For those who don't know, Nanashi No Game ("The Nameless Game") is a horror title for the Nintendo DS by Square-Enix. I wondered for a while why such a fantastic game was not brought across the Pacific with the amount of potential and unique experience behind it.
Well, turns out that the creator, Takahashi Tokita, actually did seek out to bring this game over. Sadly it was rejected by a focus group. Hey, it happens. What made this into something that made me literally shake my head was the reason why they turned down a brilliant game. Takahashi explains:
"We talked to a focus group and they thought it wasn't good for the market, so we didn't do it," Tokita replied. "Maybe as a downloadable title it's possible." I was surprised since Japanese and Korean horror movies were on the rise, so I asked Tokita to elaborate. "The opinion was you couldn't shoot anything. Maybe we shouldn't have been too concerned about it."
Nanashi No Game revolves around characters in Japan who end up missing or dead and the root of it appears to be caused by a cursed video game. Throughout the game you search through different isolated locations to search for clues behind the mysterious and deadly game. Your leads can be interrupted by angry spirits who were unfortunate enough to meet their demise in their previous life by the game and will not stop till you join them in death.
You're not without hope, though.
To help solve the case and save your life you have a "TS" system where you can play the cursed game. The game is in 8-bit set in a typical RPG setting. However, you're not grinding or slaying monsters. You are set up in scenarios that will mimic your real world settings and slowly uncover how such a seemingly friendly game became so evil. When you're not running around in the 8-bit world you are running for your life from the ghosts in the real one. If you don't solve the mystery in seven days you die.
Having imported the game, its sequel and the mini games available from Japan on the DSiWare I have to say that not sharing this game in the west really feels like a lost.

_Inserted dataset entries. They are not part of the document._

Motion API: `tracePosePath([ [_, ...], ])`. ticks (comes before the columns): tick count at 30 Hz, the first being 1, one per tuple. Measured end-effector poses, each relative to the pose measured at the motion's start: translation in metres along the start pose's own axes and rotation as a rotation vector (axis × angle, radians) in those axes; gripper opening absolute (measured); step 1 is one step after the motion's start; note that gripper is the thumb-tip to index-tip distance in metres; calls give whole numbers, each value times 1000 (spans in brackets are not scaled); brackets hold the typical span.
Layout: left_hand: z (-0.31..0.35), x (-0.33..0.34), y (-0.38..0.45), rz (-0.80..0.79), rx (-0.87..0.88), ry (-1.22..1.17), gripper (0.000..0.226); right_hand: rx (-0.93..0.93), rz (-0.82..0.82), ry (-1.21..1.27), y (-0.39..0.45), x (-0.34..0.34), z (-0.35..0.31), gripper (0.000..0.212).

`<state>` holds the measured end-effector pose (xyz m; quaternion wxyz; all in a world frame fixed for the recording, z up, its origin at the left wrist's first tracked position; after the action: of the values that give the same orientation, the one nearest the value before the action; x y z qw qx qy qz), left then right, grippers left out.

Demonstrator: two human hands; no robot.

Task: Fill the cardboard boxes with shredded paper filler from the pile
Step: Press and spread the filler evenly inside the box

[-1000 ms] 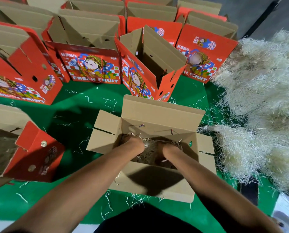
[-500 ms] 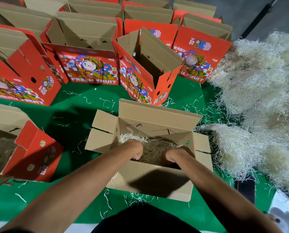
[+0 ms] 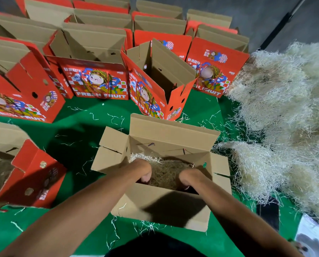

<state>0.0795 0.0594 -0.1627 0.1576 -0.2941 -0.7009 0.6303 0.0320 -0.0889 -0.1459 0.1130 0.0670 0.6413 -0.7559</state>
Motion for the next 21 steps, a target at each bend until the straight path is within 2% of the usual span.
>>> tracePosePath([
  [3, 6, -10, -4, 50, -7, -49, 40, -33, 29, 56, -2, -15, 0, 35],
  [6, 8, -30, -5, 212, 0, -95, 27, -45, 157, 83, 0, -35, -4, 42],
  [8, 8, -35, -7, 312, 5, -96, 27, -42, 200, 130, 6, -36, -6, 46],
  [13, 11, -30, 8, 315, -22, 66, 35, -94, 191, 155, 12, -25, -7, 51],
  [17, 12, -39, 3, 377, -27, -22, 35, -82, 176, 118, 6, -32, -8, 55],
  [20, 17, -51, -10, 566, 91, -133, 28, -85, 264, 144, -3, -45, -15, 51],
  [21, 19, -49, -9, 577, 150, -191, 26, -113, 260, 155, -7, -44, -20, 47],
])
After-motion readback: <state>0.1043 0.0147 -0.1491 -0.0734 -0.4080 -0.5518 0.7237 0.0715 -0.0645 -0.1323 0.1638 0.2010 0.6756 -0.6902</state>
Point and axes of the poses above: each hand's wrist, its own y-axis towards the middle knuckle, its own x-axis out of the palm, z = x × y, the point moved 6 cm from there along y, towards the middle knuckle, and after that the axes turned 15 degrees about -z, right-handed, at the moved point
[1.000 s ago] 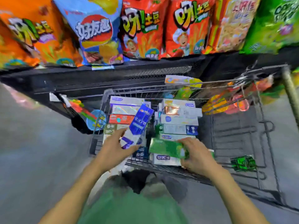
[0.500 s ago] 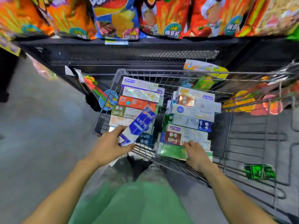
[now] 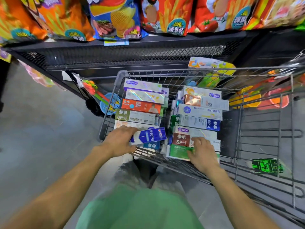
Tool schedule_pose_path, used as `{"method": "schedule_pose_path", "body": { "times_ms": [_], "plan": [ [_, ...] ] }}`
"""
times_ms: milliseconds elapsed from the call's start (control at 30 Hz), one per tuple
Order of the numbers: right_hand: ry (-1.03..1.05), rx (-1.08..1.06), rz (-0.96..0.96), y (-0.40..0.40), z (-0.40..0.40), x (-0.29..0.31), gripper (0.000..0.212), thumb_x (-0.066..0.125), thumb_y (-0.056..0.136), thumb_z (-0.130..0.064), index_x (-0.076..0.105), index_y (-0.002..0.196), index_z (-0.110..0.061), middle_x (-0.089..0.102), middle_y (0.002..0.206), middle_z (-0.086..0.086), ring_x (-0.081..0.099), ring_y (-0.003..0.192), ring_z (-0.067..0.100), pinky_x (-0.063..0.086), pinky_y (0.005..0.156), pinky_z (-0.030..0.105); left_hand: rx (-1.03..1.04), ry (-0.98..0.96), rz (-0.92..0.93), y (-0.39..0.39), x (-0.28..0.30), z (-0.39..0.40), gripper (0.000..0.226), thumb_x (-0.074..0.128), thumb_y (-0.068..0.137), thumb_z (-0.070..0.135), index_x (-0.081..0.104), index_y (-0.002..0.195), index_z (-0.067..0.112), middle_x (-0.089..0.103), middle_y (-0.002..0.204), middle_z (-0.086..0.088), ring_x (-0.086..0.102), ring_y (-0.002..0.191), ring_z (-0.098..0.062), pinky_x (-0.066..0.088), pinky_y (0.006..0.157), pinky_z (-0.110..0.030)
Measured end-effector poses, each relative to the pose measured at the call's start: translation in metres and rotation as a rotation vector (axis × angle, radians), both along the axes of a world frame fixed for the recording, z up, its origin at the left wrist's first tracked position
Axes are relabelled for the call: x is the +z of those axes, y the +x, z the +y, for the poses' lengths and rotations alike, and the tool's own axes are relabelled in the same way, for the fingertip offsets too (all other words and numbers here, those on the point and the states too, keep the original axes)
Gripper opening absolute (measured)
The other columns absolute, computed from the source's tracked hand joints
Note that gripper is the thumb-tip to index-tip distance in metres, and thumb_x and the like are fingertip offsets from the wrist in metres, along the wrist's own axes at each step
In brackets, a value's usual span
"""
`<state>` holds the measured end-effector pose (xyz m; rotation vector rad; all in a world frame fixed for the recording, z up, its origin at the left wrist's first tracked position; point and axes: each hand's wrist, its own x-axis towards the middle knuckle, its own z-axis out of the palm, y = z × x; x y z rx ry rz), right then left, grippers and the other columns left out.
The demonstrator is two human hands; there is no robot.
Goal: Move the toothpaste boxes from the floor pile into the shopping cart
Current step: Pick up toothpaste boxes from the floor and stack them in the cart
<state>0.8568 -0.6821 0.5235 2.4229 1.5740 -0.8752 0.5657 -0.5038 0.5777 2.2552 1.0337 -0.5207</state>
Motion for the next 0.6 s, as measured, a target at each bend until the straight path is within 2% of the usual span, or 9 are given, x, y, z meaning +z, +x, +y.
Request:
{"method": "schedule_pose_path", "body": {
  "times_ms": [133,200,300,367,433,600],
  "plan": [
    [0.075,-0.017,0.015,-0.030,0.016,0.006,0.061,0.057,0.093,-0.046,0.050,0.139,-0.007,0.052,0.141,0.016,0.046,0.130,0.036,0.038,0.110,0.047,-0.117,-0.046,0.042,-0.003,-0.036,0.020,0.058,0.072,0.085,0.037,0.051,0.137,0.024,0.063,0.129,-0.001,0.054,0.113,-0.020,0.051,0.089,-0.034],
    [0.064,-0.034,0.028,-0.047,0.024,0.007,0.067,0.045,0.092,-0.053,0.050,0.140,-0.007,0.050,0.144,0.018,0.043,0.135,0.037,0.034,0.114,0.046,-0.164,-0.074,0.035,-0.003,-0.053,0.026,0.057,0.074,0.084,0.033,0.053,0.136,0.025,0.063,0.131,-0.001,0.053,0.114,-0.020,0.050,0.096,-0.038],
    [0.068,-0.058,0.049,-0.070,0.031,0.009,0.079,0.026,0.086,-0.064,0.050,0.140,-0.013,0.048,0.145,0.015,0.042,0.136,0.037,0.036,0.113,0.048,-0.213,-0.117,0.042,-0.008,-0.077,0.033,0.059,0.075,0.084,0.030,0.052,0.138,0.026,0.060,0.134,-0.001,0.051,0.118,-0.020,0.048,0.101,-0.039],
    [0.071,-0.065,0.057,-0.083,0.034,0.008,0.078,0.025,0.087,-0.063,0.050,0.140,-0.013,0.047,0.146,0.015,0.042,0.135,0.037,0.036,0.114,0.048,-0.241,-0.131,0.052,-0.017,-0.093,0.039,0.063,0.075,0.083,0.032,0.050,0.141,0.029,0.057,0.140,-0.001,0.049,0.123,-0.021,0.046,0.105,-0.040],
    [0.037,-0.063,0.049,-0.092,0.037,0.009,0.074,0.027,0.091,-0.060,0.048,0.143,-0.012,0.043,0.150,0.016,0.038,0.139,0.035,0.029,0.116,0.045,-0.257,-0.130,0.045,-0.025,-0.107,0.042,0.066,0.076,0.082,0.034,0.050,0.142,0.029,0.055,0.145,-0.001,0.048,0.127,-0.022,0.044,0.107,-0.041],
    [-0.012,-0.030,0.004,-0.108,0.046,0.014,0.064,0.045,0.099,-0.054,0.038,0.150,-0.014,0.031,0.159,0.014,0.028,0.146,0.032,0.020,0.120,0.041,-0.272,-0.062,0.039,-0.033,-0.112,0.045,0.067,0.071,0.085,0.036,0.047,0.147,0.022,0.048,0.151,-0.005,0.045,0.131,-0.027,0.039,0.109,-0.035]
  ]
}}
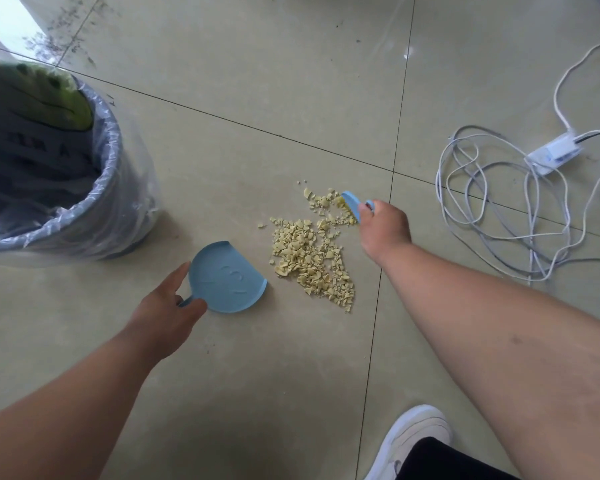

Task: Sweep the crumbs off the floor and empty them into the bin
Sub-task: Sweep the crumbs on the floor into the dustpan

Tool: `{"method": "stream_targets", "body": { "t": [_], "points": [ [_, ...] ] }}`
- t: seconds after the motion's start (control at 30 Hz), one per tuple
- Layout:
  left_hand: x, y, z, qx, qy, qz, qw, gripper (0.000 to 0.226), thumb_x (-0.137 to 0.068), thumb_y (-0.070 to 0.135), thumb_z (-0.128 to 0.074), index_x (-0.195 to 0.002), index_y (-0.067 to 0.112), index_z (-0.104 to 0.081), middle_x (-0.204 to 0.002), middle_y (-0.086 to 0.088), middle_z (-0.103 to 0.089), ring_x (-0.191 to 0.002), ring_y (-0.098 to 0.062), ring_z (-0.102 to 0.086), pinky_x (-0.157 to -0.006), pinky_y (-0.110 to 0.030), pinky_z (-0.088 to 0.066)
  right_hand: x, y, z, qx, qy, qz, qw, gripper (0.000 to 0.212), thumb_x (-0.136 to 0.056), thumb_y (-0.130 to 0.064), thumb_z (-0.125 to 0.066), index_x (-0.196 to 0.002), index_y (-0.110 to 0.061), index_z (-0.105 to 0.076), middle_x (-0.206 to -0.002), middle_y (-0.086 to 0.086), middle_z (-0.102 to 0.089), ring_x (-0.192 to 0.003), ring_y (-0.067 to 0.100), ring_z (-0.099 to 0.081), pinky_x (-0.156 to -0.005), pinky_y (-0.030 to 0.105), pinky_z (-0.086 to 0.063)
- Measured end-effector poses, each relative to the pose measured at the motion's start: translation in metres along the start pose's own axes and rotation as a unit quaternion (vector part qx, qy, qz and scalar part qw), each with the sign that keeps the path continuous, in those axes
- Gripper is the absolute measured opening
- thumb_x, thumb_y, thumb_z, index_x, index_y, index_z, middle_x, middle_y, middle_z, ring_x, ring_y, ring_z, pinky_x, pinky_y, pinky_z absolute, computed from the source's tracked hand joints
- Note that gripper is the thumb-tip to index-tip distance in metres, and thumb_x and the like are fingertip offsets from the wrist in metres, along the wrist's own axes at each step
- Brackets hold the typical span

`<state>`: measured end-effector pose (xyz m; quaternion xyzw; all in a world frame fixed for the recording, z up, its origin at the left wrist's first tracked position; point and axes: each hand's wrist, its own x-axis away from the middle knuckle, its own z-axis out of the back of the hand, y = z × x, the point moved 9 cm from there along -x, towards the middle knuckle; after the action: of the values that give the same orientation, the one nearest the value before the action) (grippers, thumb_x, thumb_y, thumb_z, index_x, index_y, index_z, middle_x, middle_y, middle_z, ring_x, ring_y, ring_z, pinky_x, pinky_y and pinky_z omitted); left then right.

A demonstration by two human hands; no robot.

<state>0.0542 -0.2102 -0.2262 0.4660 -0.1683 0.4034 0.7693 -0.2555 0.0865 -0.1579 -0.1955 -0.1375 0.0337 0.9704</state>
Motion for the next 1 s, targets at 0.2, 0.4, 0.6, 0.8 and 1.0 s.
{"method": "stream_targets", "body": {
  "t": [0.2, 0.4, 0.6, 0.8, 1.0],
  "points": [
    [-0.001, 0.000, 0.004, -0.001, 0.001, 0.000, 1.000, 0.076, -0.089, 0.029, -0.067, -0.155, 0.052, -0.038, -0.067, -0.005, -0.059, -0.057, -0.021, -0.056, -0.057, -0.034, -0.050, 0.058, -0.017, -0.032, 0.032, -0.068, 0.092, 0.993, 0.032, -0.107, -0.036, -0.043, -0.089, -0.018, -0.063, -0.073, 0.002, -0.058, -0.061, 0.022, -0.053, -0.049, 0.030, -0.037],
    [0.000, -0.002, 0.006, 0.012, -0.004, 0.003, 1.000, 0.076, -0.090, 0.029, -0.067, -0.156, 0.051, -0.038, -0.064, -0.002, -0.053, -0.056, -0.021, -0.053, -0.055, -0.033, -0.047, 0.037, 0.017, 0.008, -0.018, 0.041, -0.028, 0.999, 0.035, -0.105, -0.029, -0.045, -0.081, -0.008, -0.059, -0.076, 0.011, -0.060, -0.071, 0.032, -0.050, -0.062, 0.037, -0.034],
    [-0.004, -0.009, 0.009, 0.045, 0.019, 0.024, 0.999, 0.078, -0.088, 0.029, -0.067, -0.156, 0.052, -0.037, -0.063, -0.002, -0.053, -0.054, -0.019, -0.052, -0.054, -0.034, -0.048, -0.014, 0.047, 0.024, 0.025, 0.067, -0.118, 0.990, 0.033, -0.106, -0.030, -0.041, -0.082, -0.011, -0.051, -0.090, 0.017, -0.059, -0.078, 0.032, -0.049, -0.069, 0.032, -0.033],
    [-0.008, -0.010, 0.009, 0.028, 0.013, 0.017, 0.999, 0.076, -0.089, 0.030, -0.067, -0.154, 0.055, -0.038, -0.064, -0.002, -0.051, -0.055, -0.019, -0.051, -0.055, -0.033, -0.047, -0.032, -0.007, -0.015, 0.019, 0.021, -0.043, 0.999, 0.031, -0.105, -0.030, -0.045, -0.088, -0.012, -0.063, -0.079, 0.008, -0.057, -0.076, 0.031, -0.053, -0.063, 0.031, -0.032],
    [-0.010, -0.002, 0.012, 0.025, 0.010, 0.011, 1.000, 0.075, -0.090, 0.030, -0.067, -0.155, 0.055, -0.037, -0.065, -0.002, -0.050, -0.056, -0.018, -0.050, -0.054, -0.032, -0.046, 0.010, -0.062, -0.042, 0.037, -0.086, 0.141, 0.986, 0.024, -0.107, -0.031, -0.045, -0.104, -0.023, -0.068, -0.076, -0.002, -0.058, -0.060, 0.014, -0.052, -0.048, 0.029, -0.042]
  ]
}}
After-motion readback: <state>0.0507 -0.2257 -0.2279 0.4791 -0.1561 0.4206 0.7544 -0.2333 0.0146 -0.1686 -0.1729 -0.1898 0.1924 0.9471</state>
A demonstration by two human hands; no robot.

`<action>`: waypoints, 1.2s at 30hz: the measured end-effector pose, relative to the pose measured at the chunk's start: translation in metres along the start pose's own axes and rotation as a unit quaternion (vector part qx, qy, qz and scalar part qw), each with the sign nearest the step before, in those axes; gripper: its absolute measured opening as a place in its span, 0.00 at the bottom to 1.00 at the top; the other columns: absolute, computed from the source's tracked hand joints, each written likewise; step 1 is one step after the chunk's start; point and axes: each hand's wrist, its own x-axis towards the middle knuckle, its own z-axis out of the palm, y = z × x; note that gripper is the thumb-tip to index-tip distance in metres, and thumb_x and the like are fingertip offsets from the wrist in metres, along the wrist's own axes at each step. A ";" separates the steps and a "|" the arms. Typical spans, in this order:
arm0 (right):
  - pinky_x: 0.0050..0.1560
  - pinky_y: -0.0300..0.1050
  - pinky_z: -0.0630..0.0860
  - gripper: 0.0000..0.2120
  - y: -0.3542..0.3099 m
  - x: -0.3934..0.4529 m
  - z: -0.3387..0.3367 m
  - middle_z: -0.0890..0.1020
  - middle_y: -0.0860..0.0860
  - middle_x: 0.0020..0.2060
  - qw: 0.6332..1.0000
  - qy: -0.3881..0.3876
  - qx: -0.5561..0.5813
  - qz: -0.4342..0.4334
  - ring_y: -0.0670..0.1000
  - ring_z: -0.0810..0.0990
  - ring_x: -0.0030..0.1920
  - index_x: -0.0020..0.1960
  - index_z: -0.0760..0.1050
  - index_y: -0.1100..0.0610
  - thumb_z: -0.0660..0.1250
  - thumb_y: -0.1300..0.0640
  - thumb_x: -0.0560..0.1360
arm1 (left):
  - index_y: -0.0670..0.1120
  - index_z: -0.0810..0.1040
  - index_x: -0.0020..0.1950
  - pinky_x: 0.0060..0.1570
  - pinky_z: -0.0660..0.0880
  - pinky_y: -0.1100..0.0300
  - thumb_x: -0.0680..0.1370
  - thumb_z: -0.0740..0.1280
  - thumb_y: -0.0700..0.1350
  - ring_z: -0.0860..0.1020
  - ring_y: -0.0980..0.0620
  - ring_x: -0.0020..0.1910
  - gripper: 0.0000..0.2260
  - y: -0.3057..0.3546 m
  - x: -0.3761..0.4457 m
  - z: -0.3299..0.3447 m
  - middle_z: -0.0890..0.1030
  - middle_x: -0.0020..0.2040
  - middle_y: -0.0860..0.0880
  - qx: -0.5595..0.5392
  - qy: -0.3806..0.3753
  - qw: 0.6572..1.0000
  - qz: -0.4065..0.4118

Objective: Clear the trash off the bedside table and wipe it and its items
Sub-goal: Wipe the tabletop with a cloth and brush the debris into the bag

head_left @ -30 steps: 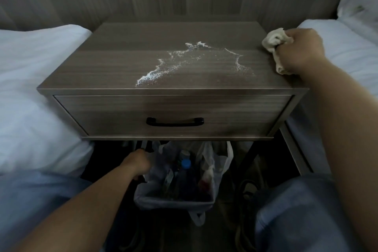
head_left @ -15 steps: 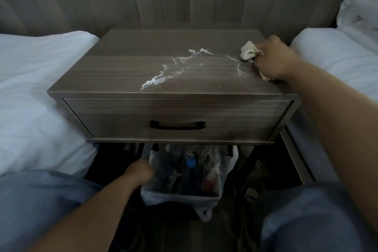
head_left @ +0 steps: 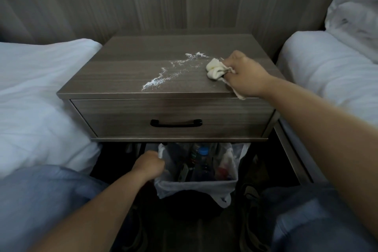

It would have surely make those who thought horror games on a portable system simple doesn't work think otherwise because of how well the game was presented and the fourth wall that immersed players throughout the game. Since there are a few that tossed the game aside for such a silly reason we'll miss out on that and that's that. I personally enjoy horror games where you're not SHOOTAN things with an abundance of weaponry, but apparently that's just me.
Source and thanks to Siliconera
for not forgetting about this game.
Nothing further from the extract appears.